Environ 11 % des jeunes de moins de 18 ans souffrent de bégaiement à un moment ou à un autre de leur développement.
Équipés d’un casque de réalité virtuelle, 10 jeunes Québécois et Belges âgés de 9 à 17 ans et présentant un trouble du bégaiement ont été soumis à trois situations. «La condition contrôle était de se promener virtuellement dans un appartement vide où le jeune pouvait parler librement, précise la professeure. Ensuite, il devait effectuer une présentation orale devant la classe virtuelle, puis une présentation orale devant une classe réelle.»
Des mesures d’anxiété ont été prises lors de chaque situation, avant, pendant et après les exposés oraux. Une orthophoniste mesurait également la sévérité du bégaiement à chaque étape du processus. «Dans la classe virtuelle, où se trouvaient les personnages représentant neuf élèves et une professeure, nous pouvions générer des éléments stressants, souligne la chercheuse. Les élèves se mettaient à rire ou à bâiller, et la professeure pouvait afficher une expression faciale négative. Toutes ces réactions étaient susceptibles de générer de l’anxiété chez les participants.»
Un outil qui fonctionne
Les résultats indiquent que l’anxiété d’appréhension était moindre dans la classe virtuelle que dans la classe réelle, mais pas nulle. «L’anxiété était plus élevée dans la classe virtuelle que dans l’appartement vide», note Lucie Ménard.
Durant la présentation orale, toutefois, les chercheuses ont relevé le même niveau d’anxiété dans la classe réelle et la classe virtuelle. «Cela nous indique que le monde virtuel est un bon outil pour aider les jeunes à se désensibiliser en s’exposant à des situations stressantes afin qu’ils soient moins anxieux et bégaient moins au moment de prendre la parole dans le monde réel», souligne la chercheuse.

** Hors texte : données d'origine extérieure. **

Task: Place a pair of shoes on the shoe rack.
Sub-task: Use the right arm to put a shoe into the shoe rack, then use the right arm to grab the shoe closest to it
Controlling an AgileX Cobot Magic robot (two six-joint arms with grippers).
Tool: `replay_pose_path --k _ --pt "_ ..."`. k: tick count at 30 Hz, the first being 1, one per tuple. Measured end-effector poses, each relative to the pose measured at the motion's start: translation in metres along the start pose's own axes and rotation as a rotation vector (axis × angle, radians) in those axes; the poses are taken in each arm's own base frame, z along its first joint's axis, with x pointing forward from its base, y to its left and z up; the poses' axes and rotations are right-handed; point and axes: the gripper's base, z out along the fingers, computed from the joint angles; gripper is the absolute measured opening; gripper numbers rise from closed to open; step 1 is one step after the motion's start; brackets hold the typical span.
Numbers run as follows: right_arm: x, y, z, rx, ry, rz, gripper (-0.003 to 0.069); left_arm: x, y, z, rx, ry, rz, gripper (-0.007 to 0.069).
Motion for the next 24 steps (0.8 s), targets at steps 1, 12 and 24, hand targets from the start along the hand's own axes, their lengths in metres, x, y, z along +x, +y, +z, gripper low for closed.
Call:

Les possibilités à explorer pour des projets de recherche futurs sont multiples, poursuit la professeure. «Nous voulons adapter les situations virtuelles selon différents scénarios susceptibles de générer de l’anxiété chez les jeunes qui bégaient: prendre la parole dans un groupe d’amis, se promener dans un centre commercial et interagir avec des vendeurs, commander un repas dans un restaurant… ou même, pourquoi pas, courtiser une autre personne.»
Nous recommencerons sous peu la vie sociale post-pandémie, rappelle Lucie Ménard. «Nous nous en réjouissons, mais pour les personnes qui bégaient, cela signifie qu’elles seront à nouveau confrontées aux défis de leur condition. Une raison de plus pour leur venir en aide avec tous les outils possibles.»